[Data items]
|---|
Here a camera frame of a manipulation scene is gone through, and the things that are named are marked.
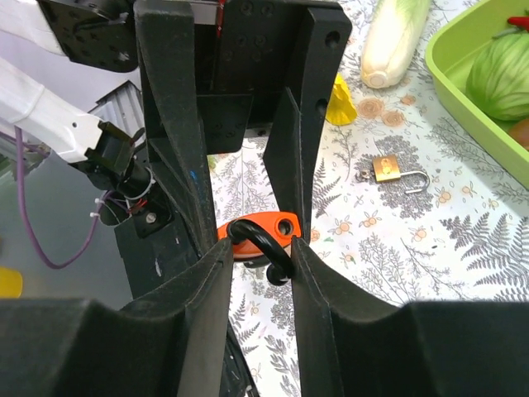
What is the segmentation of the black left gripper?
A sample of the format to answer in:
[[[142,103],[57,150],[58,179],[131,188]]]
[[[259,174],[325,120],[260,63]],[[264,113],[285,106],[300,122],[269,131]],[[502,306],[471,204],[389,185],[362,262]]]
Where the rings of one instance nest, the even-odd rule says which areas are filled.
[[[150,167],[198,256],[217,242],[207,153],[237,152],[254,136],[269,136],[263,162],[279,209],[310,238],[317,153],[351,32],[342,7],[313,5],[134,5]]]

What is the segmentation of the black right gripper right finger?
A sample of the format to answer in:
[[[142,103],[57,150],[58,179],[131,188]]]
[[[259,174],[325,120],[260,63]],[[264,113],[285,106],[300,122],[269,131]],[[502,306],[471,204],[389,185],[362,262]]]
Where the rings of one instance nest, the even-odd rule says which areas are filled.
[[[525,396],[528,306],[417,301],[396,307],[292,244],[305,396]]]

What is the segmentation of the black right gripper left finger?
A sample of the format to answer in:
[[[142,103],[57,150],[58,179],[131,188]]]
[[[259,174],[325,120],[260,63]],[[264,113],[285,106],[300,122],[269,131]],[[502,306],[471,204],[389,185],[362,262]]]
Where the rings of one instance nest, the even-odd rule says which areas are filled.
[[[120,310],[90,299],[1,302],[4,396],[216,396],[231,243]]]

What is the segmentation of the brass padlock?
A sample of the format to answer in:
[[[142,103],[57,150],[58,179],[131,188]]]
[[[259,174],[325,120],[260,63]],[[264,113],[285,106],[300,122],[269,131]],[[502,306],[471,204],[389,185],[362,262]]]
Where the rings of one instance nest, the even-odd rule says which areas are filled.
[[[404,193],[406,195],[425,192],[430,186],[431,180],[426,172],[422,170],[402,171],[396,155],[380,155],[372,159],[370,167],[359,170],[355,174],[355,179],[358,182],[374,181],[377,184],[382,184],[410,176],[418,177],[422,183],[411,188],[405,188]]]

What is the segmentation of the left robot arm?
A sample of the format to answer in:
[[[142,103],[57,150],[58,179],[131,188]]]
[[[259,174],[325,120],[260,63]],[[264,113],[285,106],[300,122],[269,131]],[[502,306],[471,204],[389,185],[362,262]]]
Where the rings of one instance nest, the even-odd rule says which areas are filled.
[[[1,63],[1,120],[126,199],[140,237],[174,221],[217,241],[209,155],[267,131],[280,210],[310,232],[312,184],[352,24],[336,1],[4,1],[3,32],[94,69],[138,71],[146,164],[130,136]]]

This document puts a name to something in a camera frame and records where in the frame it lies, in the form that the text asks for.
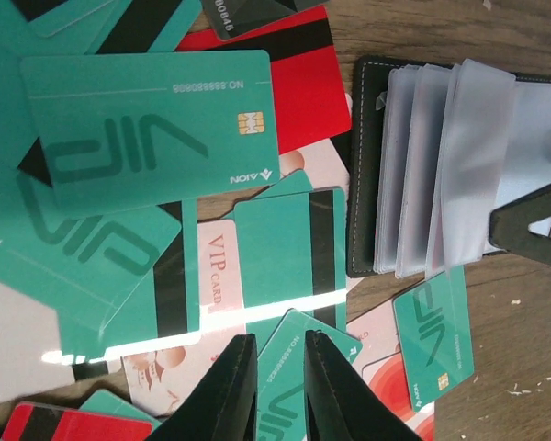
|---|
About this exercise —
Except for the pictures, set down all of the records exactly.

Response box —
Here a camera frame of a manipulation scene is gone through, and the things that are named are marked.
What is the segmentation of the black left gripper?
A sample of the format to answer in:
[[[142,103],[57,150],[58,179],[131,188]]]
[[[259,174],[325,120],[260,63]],[[264,113],[285,106],[300,122],[269,131]],[[502,306],[471,204],[389,185],[362,262]]]
Where the rings of one instance nest, the even-odd rule says which areas are filled.
[[[150,167],[198,256],[217,242],[207,153],[237,152],[254,136],[269,136],[263,162],[279,209],[310,238],[317,153],[351,32],[342,7],[313,5],[134,5]]]

What is the segmentation of the black right gripper right finger?
A sample of the format to answer in:
[[[142,103],[57,150],[58,179],[131,188]]]
[[[259,174],[325,120],[260,63]],[[264,113],[285,106],[300,122],[269,131]],[[502,306],[471,204],[389,185],[362,262]]]
Where the rings of one instance nest, the even-odd rule says which areas are filled.
[[[525,396],[528,306],[417,301],[396,307],[292,244],[305,396]]]

What is the segmentation of the black right gripper left finger?
A sample of the format to answer in:
[[[142,103],[57,150],[58,179],[131,188]]]
[[[259,174],[325,120],[260,63]],[[264,113],[285,106],[300,122],[269,131]],[[502,306],[471,204],[389,185],[362,262]]]
Where the rings of one instance nest, the even-odd rule says which areas are filled.
[[[120,310],[90,299],[1,302],[4,396],[216,396],[231,243]]]

What is the segmentation of the brass padlock?
A sample of the format to answer in:
[[[142,103],[57,150],[58,179],[131,188]]]
[[[259,174],[325,120],[260,63]],[[264,113],[285,106],[300,122],[269,131]],[[502,306],[471,204],[389,185],[362,262]]]
Where the rings of one instance nest, the even-odd rule says which areas are filled.
[[[404,193],[406,195],[425,192],[430,186],[431,180],[426,172],[422,170],[402,171],[396,155],[380,155],[372,159],[370,167],[359,170],[355,174],[355,179],[358,182],[374,181],[377,184],[382,184],[410,176],[418,177],[422,183],[411,188],[405,188]]]

What is the segmentation of the left robot arm?
A sample of the format to answer in:
[[[142,103],[57,150],[58,179],[131,188]]]
[[[259,174],[325,120],[260,63]],[[264,113],[285,106],[300,122],[269,131]],[[502,306],[471,204],[389,185],[362,262]]]
Where the rings of one instance nest, the even-odd rule says which areas are filled.
[[[1,63],[1,120],[126,199],[140,237],[174,221],[217,241],[209,155],[267,131],[280,210],[310,232],[312,184],[352,24],[336,1],[4,1],[3,32],[94,69],[138,71],[146,164],[130,136]]]

This document puts a name to something in a camera frame and records where in the frame it lies, in the form that the text asks for.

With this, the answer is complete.